▸ **ACTIVITY**
From the records below, copy every line that contains the word "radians".

▸ **RECORDS FOR PROCESSING**
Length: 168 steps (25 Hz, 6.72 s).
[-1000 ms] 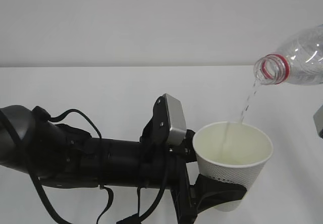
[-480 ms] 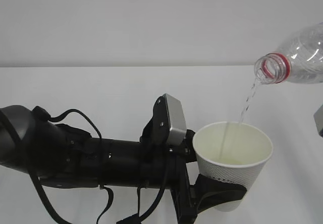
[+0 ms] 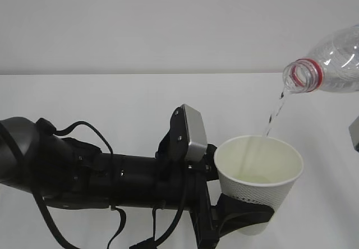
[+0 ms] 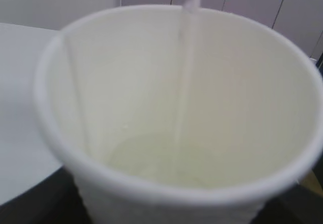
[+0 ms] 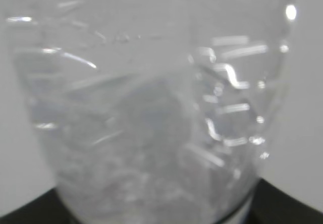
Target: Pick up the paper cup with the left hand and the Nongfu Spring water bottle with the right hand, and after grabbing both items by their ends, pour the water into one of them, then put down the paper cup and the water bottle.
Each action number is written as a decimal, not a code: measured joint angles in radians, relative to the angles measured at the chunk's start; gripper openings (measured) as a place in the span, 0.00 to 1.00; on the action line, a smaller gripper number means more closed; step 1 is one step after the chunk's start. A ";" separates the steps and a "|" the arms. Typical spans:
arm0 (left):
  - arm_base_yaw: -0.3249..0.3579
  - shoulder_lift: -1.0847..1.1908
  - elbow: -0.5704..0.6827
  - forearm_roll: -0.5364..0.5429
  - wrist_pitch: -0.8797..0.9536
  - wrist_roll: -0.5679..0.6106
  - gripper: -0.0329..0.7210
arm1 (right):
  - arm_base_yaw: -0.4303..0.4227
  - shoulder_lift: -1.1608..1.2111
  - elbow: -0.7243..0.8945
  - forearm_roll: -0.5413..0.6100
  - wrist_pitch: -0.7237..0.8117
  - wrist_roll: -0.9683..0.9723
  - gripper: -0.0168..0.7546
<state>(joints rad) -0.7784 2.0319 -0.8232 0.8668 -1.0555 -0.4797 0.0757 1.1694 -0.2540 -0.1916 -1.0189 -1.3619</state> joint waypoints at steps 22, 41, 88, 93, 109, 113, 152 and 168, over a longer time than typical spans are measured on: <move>0.000 0.000 0.000 0.000 0.002 0.000 0.76 | 0.000 0.000 0.000 0.000 -0.008 0.000 0.52; 0.000 0.000 0.000 0.000 0.003 0.000 0.76 | 0.000 0.000 0.000 0.000 -0.032 0.000 0.52; 0.000 0.000 0.000 0.000 0.014 0.000 0.76 | 0.000 0.000 0.000 0.010 -0.037 -0.002 0.52; 0.000 0.000 0.000 0.000 0.014 0.000 0.76 | 0.000 0.000 0.000 0.010 -0.037 -0.002 0.52; 0.000 0.000 0.000 0.000 0.020 0.000 0.76 | 0.000 0.000 0.000 0.010 -0.037 -0.002 0.52; 0.000 0.000 0.000 0.000 0.020 0.000 0.76 | 0.000 0.000 0.000 0.010 -0.037 -0.002 0.52; 0.000 0.000 0.000 0.000 0.026 0.000 0.76 | 0.000 0.000 0.000 -0.011 -0.058 -0.003 0.52; 0.000 0.000 0.000 0.000 0.026 0.000 0.76 | 0.000 0.000 0.000 -0.011 -0.060 -0.003 0.52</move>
<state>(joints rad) -0.7784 2.0319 -0.8232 0.8668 -1.0297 -0.4797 0.0757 1.1694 -0.2540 -0.2022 -1.0786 -1.3649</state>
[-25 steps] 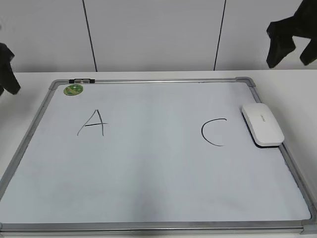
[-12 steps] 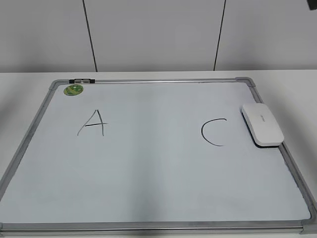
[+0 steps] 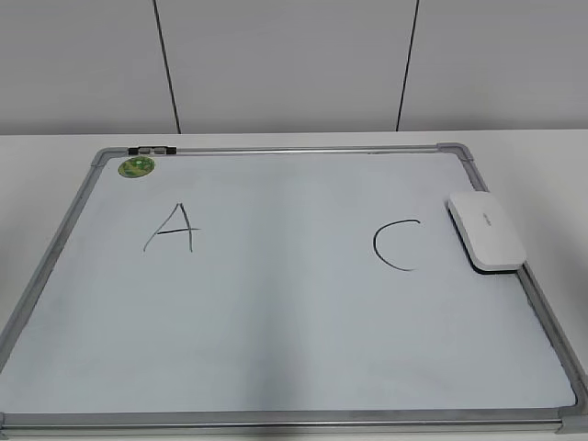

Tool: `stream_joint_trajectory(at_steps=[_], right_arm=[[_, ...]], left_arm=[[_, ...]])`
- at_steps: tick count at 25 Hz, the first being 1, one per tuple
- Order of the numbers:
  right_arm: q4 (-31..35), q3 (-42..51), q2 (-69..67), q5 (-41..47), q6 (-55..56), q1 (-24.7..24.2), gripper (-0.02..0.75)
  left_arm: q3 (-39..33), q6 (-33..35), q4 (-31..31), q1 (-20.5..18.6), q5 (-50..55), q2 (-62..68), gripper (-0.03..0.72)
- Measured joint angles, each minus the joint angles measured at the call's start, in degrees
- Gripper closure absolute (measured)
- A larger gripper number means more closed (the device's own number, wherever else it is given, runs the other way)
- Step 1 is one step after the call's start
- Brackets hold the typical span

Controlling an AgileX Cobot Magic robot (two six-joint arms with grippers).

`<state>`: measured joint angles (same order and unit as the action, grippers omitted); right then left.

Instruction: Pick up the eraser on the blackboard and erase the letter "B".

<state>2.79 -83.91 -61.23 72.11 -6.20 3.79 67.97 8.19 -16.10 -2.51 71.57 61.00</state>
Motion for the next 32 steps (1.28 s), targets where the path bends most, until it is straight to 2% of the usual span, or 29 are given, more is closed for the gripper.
stream_joint_trajectory(at_steps=[4, 6, 7, 12, 22, 26, 27, 32], right_arm=[[0.0, 7.81, 9.91, 0.11, 0.33, 0.0, 0.144], [0.0, 14.51, 17.08, 0.2, 1.13, 0.0, 0.145], [0.0, 14.51, 17.08, 0.2, 1.13, 0.0, 0.145], [-1.1, 28.74, 30.23, 0.45, 2.48, 0.0, 0.145], [-5.95, 51.03, 40.67, -0.21, 2.94, 0.0, 0.146], [-6.04, 53.91, 40.67, -2.65, 3.12, 0.0, 0.146], [-6.04, 54.32, 40.67, -5.51, 3.21, 0.0, 0.147], [-5.24, 55.92, 40.67, -7.02, 3.21, 0.0, 0.148]], left_arm=[[-7.67, -0.59, 0.0, 2.09, 0.09, -8.86, 0.335], [-10.73, -0.7, 0.13, 2.84, 0.09, -13.02, 0.335], [-12.27, -0.68, 0.27, 3.26, 0.2, -15.26, 0.335], [-18.87, -1.19, 2.72, 3.62, 0.36, -25.05, 0.335], [-34.98, -3.55, 9.71, 3.65, -1.57, -35.58, 0.335], [-36.43, -3.91, 12.01, 3.65, -3.42, -36.53, 0.335], [-36.43, -3.91, 12.54, 3.65, -4.16, -36.53, 0.335], [-38.55, -3.96, 13.28, 3.65, -8.23, -36.53, 0.335]])
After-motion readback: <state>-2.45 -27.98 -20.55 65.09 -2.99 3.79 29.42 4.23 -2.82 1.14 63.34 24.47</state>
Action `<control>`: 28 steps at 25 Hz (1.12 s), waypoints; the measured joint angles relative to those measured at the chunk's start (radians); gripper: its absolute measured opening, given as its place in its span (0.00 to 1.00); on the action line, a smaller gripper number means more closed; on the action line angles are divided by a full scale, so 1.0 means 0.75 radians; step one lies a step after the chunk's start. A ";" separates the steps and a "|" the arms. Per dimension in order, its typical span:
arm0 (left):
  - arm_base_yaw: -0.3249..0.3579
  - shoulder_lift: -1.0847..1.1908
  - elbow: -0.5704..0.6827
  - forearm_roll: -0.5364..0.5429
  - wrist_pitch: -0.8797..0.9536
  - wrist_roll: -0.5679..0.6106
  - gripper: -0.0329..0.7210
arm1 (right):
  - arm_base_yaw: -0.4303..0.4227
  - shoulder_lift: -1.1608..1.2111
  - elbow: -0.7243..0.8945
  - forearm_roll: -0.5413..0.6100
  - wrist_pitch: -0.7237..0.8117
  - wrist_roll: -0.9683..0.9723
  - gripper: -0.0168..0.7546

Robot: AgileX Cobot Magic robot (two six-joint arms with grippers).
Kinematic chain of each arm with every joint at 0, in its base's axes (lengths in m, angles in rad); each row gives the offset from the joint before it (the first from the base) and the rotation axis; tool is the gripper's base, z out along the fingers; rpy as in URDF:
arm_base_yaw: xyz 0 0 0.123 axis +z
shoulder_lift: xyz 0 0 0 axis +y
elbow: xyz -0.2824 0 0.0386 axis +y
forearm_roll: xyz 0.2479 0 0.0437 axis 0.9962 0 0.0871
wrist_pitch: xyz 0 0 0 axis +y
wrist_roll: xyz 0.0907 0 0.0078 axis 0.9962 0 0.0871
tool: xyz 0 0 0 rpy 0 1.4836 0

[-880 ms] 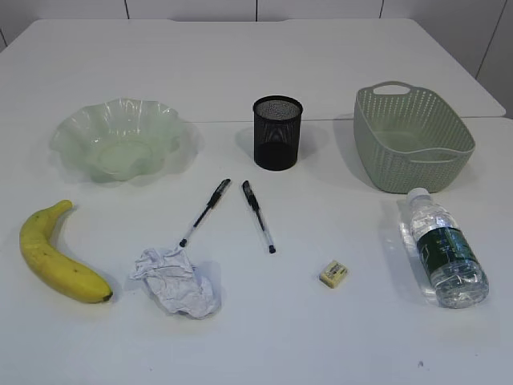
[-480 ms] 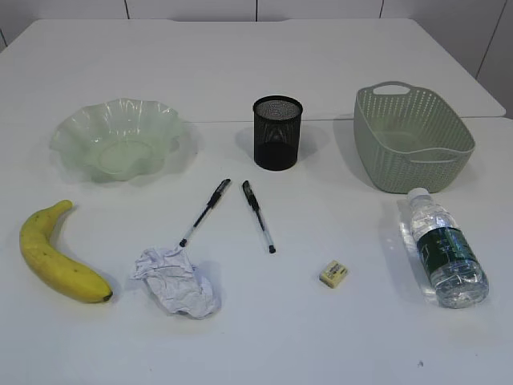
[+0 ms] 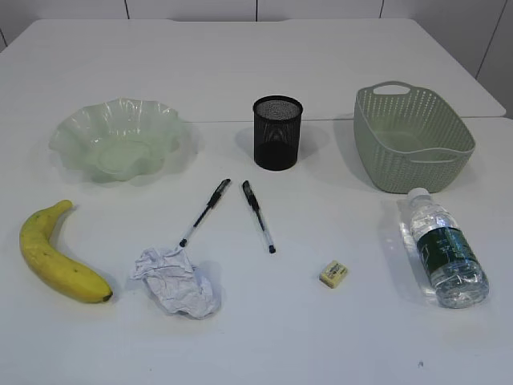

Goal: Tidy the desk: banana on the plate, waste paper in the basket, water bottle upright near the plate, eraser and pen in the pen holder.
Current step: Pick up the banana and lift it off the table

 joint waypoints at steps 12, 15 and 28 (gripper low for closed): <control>0.000 0.000 0.000 0.000 0.000 0.000 0.37 | 0.000 0.000 0.000 0.000 -0.003 0.000 0.69; 0.000 0.000 0.000 0.000 0.000 0.000 0.37 | 0.000 0.000 0.000 0.000 -0.003 0.000 0.69; 0.000 0.000 0.000 0.000 0.000 0.000 0.37 | 0.000 0.000 0.000 0.000 -0.003 0.000 0.69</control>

▸ **SOLUTION BELOW**
Each action number is written as a decimal, not a code: measured joint angles in radians, relative to the angles measured at the chunk's start; gripper openings (measured) as a place in the span, 0.00 to 1.00; on the action line, a smaller gripper number means more closed; step 1 is one step after the chunk's start. A ";" separates the steps and a "|" the arms. Typical spans:
Action `<control>`: 28 steps at 25 Hz (1.12 s), waypoints; the measured joint angles relative to those measured at the chunk's start (radians); gripper: its absolute measured opening, given as its place in its span (0.00 to 1.00); on the action line, a smaller gripper number means more closed; on the action line angles are divided by a full scale, so 1.0 means 0.75 radians; step one lies a step after the chunk's start. A ";" separates the steps and a "|" the arms. Per dimension in order, its typical span:

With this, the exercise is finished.